We think the evidence warrants the conclusion that the physical condition manifest at the time of the hearing and culminating in the order of March 19, 1937, was of the same general character as was present when the Commission made its order on March 15, 1927.

Under this situation the Commission was warranted in making its order of March 19, 1937, denying the claim on the ground that it had determined in March, 1927, that claimant’s condition was not the result of the injury for which compensation had been paid.

The third question presents the inquiry as to whether or not the order of March 19, 1937, was an appealable order.

This question is not argued in the briefs of counsel. Furthermore, under our determination of questions 1 and 2, it would not really be necessary to be determined. It presents itself to our minds due to the fact that in other similar cases submitted to us, the procedure has been followed of filing an application for rehearing even where the Commission denies the claim upon the ground that it had previously decided the identical question. We are inclined to think that this is the better practice, and if necessary might go to the point of saying that it is requisite before a chancery court would issue a writ of mandamus. This is upon the theory that relator has not pursued all his remedies to the limit.

When the Commission in its order in 1937 denied the claim on the ground that it had previously determined the same question, we are inclined to the view that this is a denial on jurisdictional grounds. This being correct, then the application for rehearing should be filed. In all probability the Commission would follow its former conclusions and deny a rehearing. However, the Commission might change its mind and grant the rehearing, as was done in one instance to which our attention has been called. If the Commission denies the rehearing, then relator has pursued every remedy known to the law, and may properly file, his action in mandamus, and it would be up to the Court to determine whether or not the Commission was right in denying the application for rehearing. If the Court should hold that the Commission was in error, then it would remand the case, with instructions to rehear as per the application of claimant. In the instant case we have some difficulty in following the prayer of relator’s petition.

We are unable to conclude that *351the record presents any justifiable complaint that the Commission did not hear the application for modification. The real complaint is that after a full hearing the Commission made an order which relator thinks is not warranted under the evidence.

To say the least, the procedure of filing an application for rehearing presents a more orderly procedure.

■ At this time we will make no •definite determination under this question 3, but will leave it for some future occasion ' when the question is raised and briefed and thereby we will have the benefit of the views of counsel.

Counsel for relator throughout the brief argues at length that action by the Commission admits jurisdiction. The question is asked if the Commission is correct in finding no jurisdiction to determine because the question had previously been passed upon, why did they consider the application for modification of award and take evidence therein and pay out various attending charges in the making of its examination.

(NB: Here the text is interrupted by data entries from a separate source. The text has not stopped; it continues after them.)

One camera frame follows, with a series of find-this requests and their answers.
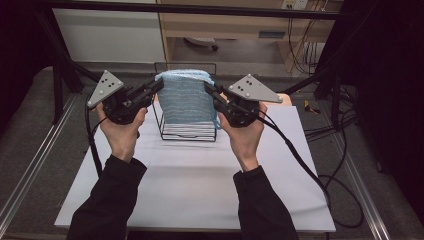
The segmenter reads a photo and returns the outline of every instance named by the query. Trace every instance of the white platform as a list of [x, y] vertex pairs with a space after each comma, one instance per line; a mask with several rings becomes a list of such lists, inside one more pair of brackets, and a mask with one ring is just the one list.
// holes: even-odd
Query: white platform
[[[268, 114], [315, 171], [295, 107], [269, 106]], [[128, 227], [163, 231], [231, 231], [240, 229], [233, 174], [240, 170], [227, 134], [216, 142], [163, 141], [149, 109], [140, 128], [135, 157], [148, 170], [139, 186], [138, 202]], [[110, 155], [104, 134], [96, 134], [100, 159]], [[271, 184], [292, 216], [297, 231], [332, 232], [335, 226], [317, 184], [294, 159], [283, 139], [266, 127], [258, 158]], [[63, 207], [58, 227], [69, 227], [72, 214], [88, 198], [97, 179], [88, 151]]]

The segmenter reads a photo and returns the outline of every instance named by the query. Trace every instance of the person's left hand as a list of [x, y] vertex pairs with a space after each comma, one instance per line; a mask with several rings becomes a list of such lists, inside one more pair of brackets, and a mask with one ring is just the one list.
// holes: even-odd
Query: person's left hand
[[[99, 121], [106, 118], [103, 111], [103, 104], [100, 103], [96, 107], [99, 115]], [[134, 121], [127, 125], [115, 124], [109, 119], [104, 120], [100, 124], [100, 128], [106, 135], [107, 141], [112, 149], [112, 155], [129, 163], [134, 156], [135, 144], [137, 141], [138, 128], [143, 124], [146, 108], [140, 109], [134, 118]]]

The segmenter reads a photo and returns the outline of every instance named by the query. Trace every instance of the folded towel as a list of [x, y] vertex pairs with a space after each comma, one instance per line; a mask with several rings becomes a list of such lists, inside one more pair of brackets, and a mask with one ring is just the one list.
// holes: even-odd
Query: folded towel
[[164, 88], [158, 92], [165, 123], [190, 124], [213, 122], [217, 128], [217, 113], [212, 97], [205, 92], [204, 82], [214, 84], [202, 70], [170, 70], [156, 75], [162, 78]]

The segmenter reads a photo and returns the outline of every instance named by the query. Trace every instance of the striped towel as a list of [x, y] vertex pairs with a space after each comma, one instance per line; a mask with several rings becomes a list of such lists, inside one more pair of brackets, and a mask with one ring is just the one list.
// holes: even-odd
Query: striped towel
[[170, 70], [156, 75], [155, 80], [160, 78], [163, 79], [164, 88], [158, 96], [165, 123], [213, 122], [219, 128], [213, 99], [205, 92], [204, 82], [214, 84], [207, 72]]

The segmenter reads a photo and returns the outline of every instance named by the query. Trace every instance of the silver metal bracket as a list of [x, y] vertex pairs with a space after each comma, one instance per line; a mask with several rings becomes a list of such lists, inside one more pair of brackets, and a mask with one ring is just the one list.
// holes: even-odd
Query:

Further, that if the Commission’s position was correct, why did they not immediately upon the filing of the application make the order, - just as they eventually did? Whether or not the Commission had this particular thought in mind it nevertheless is true that it was first necessary to determine whether or not a new and changed condition existed before it would make the order it did. It may be and probably is true that it would not have been necessary for the Commission to prolong its investigation to the extent it did, but regardless, the ultimate question is whether or not the condition of relator which the Commission was then inquiring into, was the same in substance as it had previously adjudicated.

A writ of mandamus is an extraordinary remedy, never to be issued except where the right is clear. It is very unfortunate that we find it necessary to decide this case on purely procedural grounds, but we find that we can not do otherwise. The writ will be denied.

GEIGER, PJ., concurs. HORNBECK, J., concurs in judgment.